Il existe deux types de « Taqlîd »:

  • « Taqlîd Mouayyane »

qui consiste à suivre les principes élaborés par une seule école juridique et donc d’un seul « Moudjtahîd ».

  • « Taqlîd Moutlaq »,
    qui consiste à suivre les principes de différents « Moudjtahidins ». En d’autres mots, celui qui applique le « Taqlîd Moutlaq » suit l’opinion d’une école sur une question précise et l’opinion d’une école différente par rapport à une autre question.

Ces deux types de Taqlîd existaient depuis l’époque des Compagnons (radhia allâhou anhoum). On trouve en effet certaines Traditions qui relatent aussi bien des cas de « Taqlîd Moutlaq » que des exemples de « Taqlîd Mouayyane ».

Cependant, après le départ de ce monde des Compagnons (radhia allâhou anhoum), des Tâbéines r.a. et des Tabi’ tabéines r.a., la condition des musulmans a commencé à se dégrader. C’est ainsi qu’est apparu au sein des gens une tendance (qui n’a cessé depuis de s’amplifier) à vouloir se servir de la religion pour assouvir leurs intérêts personnels.

On trouvait alors de plus en plus de personnes qui consultaient différents « Moudjtahidins », à tour de rôle, sur une question donnée, et tant qu’elles n’obtenaient pas une réponse qui convenait à leurs désirs et leurs intérêts, elles continuaient leur démarche. En d’autres mots, contrairement à ce qui se passait durant les trois premiers siècles de l’Islam, la recherche des gens n’était plus motivée par la quête de vérité, mais uniquement par l’assouvissement de leurs passions (Cela est connu en Islam sous l’appellation de « Ittiba’ Hawâ ». Le « Ittiba’ Hawa » est strictement interdit en Islam, et le Qour’aane affirme qu’il est une grande source d’égarement).

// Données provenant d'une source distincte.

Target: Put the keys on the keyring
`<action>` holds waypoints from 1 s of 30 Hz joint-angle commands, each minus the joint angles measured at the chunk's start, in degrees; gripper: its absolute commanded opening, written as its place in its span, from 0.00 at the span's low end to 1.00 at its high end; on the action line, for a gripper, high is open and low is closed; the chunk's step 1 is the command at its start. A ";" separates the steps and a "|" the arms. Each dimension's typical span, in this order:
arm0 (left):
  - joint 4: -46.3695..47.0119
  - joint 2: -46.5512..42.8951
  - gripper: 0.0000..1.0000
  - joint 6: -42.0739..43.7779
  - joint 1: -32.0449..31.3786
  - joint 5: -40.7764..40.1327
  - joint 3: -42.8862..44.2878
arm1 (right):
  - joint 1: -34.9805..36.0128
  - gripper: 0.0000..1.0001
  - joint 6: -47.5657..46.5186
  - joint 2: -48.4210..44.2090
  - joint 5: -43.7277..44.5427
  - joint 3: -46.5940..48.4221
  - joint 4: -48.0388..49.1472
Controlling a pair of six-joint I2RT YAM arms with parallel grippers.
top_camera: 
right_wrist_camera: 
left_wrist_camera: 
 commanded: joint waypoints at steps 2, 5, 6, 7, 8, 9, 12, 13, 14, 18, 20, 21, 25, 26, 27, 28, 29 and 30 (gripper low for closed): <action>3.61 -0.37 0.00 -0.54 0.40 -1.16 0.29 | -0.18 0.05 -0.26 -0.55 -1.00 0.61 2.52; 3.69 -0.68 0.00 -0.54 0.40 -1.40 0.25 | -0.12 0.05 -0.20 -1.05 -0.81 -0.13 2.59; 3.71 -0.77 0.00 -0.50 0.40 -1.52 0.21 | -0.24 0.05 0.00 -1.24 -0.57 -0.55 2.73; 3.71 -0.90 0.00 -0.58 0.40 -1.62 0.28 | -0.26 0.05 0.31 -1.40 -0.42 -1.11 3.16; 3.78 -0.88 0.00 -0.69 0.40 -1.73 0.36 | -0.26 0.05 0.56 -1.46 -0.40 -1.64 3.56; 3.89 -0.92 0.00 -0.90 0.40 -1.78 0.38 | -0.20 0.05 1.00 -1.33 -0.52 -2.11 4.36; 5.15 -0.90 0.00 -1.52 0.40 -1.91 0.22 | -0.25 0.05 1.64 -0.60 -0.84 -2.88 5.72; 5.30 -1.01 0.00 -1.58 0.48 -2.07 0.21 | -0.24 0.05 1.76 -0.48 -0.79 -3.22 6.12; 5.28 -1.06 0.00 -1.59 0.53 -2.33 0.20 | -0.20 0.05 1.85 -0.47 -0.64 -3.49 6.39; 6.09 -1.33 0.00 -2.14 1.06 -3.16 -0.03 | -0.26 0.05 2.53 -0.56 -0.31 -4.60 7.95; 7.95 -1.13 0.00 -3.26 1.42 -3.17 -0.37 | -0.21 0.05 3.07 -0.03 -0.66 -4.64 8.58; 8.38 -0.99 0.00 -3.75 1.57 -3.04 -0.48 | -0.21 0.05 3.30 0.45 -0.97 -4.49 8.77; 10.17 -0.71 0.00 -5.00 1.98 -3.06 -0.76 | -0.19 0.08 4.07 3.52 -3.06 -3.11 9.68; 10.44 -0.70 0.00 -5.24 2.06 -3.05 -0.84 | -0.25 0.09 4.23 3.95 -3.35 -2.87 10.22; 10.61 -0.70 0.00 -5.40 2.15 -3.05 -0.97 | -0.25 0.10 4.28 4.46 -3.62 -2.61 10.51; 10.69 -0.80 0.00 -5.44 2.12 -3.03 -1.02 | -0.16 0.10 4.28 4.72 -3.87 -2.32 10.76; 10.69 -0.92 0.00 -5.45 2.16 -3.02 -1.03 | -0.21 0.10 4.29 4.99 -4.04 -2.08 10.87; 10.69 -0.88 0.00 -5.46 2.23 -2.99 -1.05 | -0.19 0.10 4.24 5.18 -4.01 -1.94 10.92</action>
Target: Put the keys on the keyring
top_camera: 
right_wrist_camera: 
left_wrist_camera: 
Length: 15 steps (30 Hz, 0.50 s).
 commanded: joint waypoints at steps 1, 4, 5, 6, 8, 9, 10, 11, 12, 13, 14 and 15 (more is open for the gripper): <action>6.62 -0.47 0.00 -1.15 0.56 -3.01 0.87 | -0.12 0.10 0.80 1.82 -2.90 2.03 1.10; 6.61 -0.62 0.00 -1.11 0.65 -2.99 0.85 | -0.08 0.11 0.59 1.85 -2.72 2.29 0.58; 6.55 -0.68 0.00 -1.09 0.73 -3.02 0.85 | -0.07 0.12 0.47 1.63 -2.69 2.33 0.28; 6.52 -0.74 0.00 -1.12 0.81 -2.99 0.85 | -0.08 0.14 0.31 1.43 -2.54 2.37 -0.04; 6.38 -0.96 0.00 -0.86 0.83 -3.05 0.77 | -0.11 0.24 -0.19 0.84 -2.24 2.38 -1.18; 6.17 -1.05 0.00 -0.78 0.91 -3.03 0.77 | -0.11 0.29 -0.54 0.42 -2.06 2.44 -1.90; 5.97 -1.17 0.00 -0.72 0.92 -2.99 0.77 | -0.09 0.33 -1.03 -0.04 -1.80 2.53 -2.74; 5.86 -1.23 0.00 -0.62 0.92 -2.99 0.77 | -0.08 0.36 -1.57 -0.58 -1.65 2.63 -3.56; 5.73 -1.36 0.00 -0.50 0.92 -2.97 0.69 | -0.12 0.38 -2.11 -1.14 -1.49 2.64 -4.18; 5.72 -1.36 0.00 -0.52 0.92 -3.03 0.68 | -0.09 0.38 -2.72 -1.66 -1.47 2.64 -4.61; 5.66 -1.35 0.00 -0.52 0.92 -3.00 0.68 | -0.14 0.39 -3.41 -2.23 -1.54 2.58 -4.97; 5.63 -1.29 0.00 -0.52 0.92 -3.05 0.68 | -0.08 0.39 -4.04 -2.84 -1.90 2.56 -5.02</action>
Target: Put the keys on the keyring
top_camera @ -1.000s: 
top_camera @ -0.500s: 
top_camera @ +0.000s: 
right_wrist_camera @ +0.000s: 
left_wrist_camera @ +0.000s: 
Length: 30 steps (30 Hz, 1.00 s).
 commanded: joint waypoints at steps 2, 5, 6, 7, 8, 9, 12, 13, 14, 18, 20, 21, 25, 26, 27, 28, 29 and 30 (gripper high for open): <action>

C’est pour cette raison, qu’au cours du 4ème siècle de l’Hégire, un certain nombre de savants musulmans, prenant en considération donc les nouvelles conditions apparues au sein de la société islamique, ont décrété qu’il était nécessaire d’avoir recours uniquement au « Taqlîd Mouayyane », c’est à dire d’adhérer à une seule et unique école juridique, et ce, par mesure de précaution en quelque sorte…

Cependant, si une personne possède les qualités suivantes:

elle a une connaissance approfondie des sources de l’Islam, c’est à dire du Qour’aane et des Hadiths, elle est parfaitement au courant des différentes opinions émises par les écoles juridiques, elle n’est pas influencée ni motivée par l’assouvissement de ses désirs et ses passions, son geste ne risque pas de créer des problèmes et de semer le trouble au sein des gens, dans ce cas, elle peut avoir recours au « Taqlîd Moutlaq ». (Référence: « Fatâwa Rachidiyya » / Page 207)

Moufti Taqi Ousmâni cite pour sa part, dans un de ses ouvrages, qu’il existe plusieurs stades de « Taqlîd ». Je ne vais en citer que deux:

  1. Le « Taqlîd » en vigueur pour les gens en général, c’est à dire le grand public: A ce stade, le « Taqlîd Mouayyane » en suivant une seule et unique école juridique est nécessaire, et il n’y a pas de dérogation à cela. En effet, même s’il arrive à une personne de trouver un texte qui va à l’encontre des principes de son école, elle ne sait pas cependant si ce texte est encore en vigueur, s’il n’a pas été abrogé ou s’il n’existe pas un autre texte plus authentique qui confirme la position de son école.
  • Le « Taqlîd » en vigueur pour les éminents savants: Si un savant ne possède pas les qualités requises pour le « Idjtihâd », mais il possède une parfaite maîtrise dans les sciences religieuses, ainsi qu’une connaissance étendue sur les principes en vigueur dans son école juridique, dans ce cas, en ce qui le concerne, les règles sont quelque peu différentes:

S’il existe plusieurs opinions sur une question donnée au sein de sa propre école juridique, il lui est possible de donner préférence à un avis ou de chercher entre ces avis une voie de conciliation.

Il a le droit d’émettre un avis juridique, à la suite de recherches approfondies, au sujet d’une question par rapport à laquelle le « Moudjtahid » qu’il suit ne s’est pas prononcé, à condition cependant qu’il respecte les règles de jurisprudence en vigueur dans son école.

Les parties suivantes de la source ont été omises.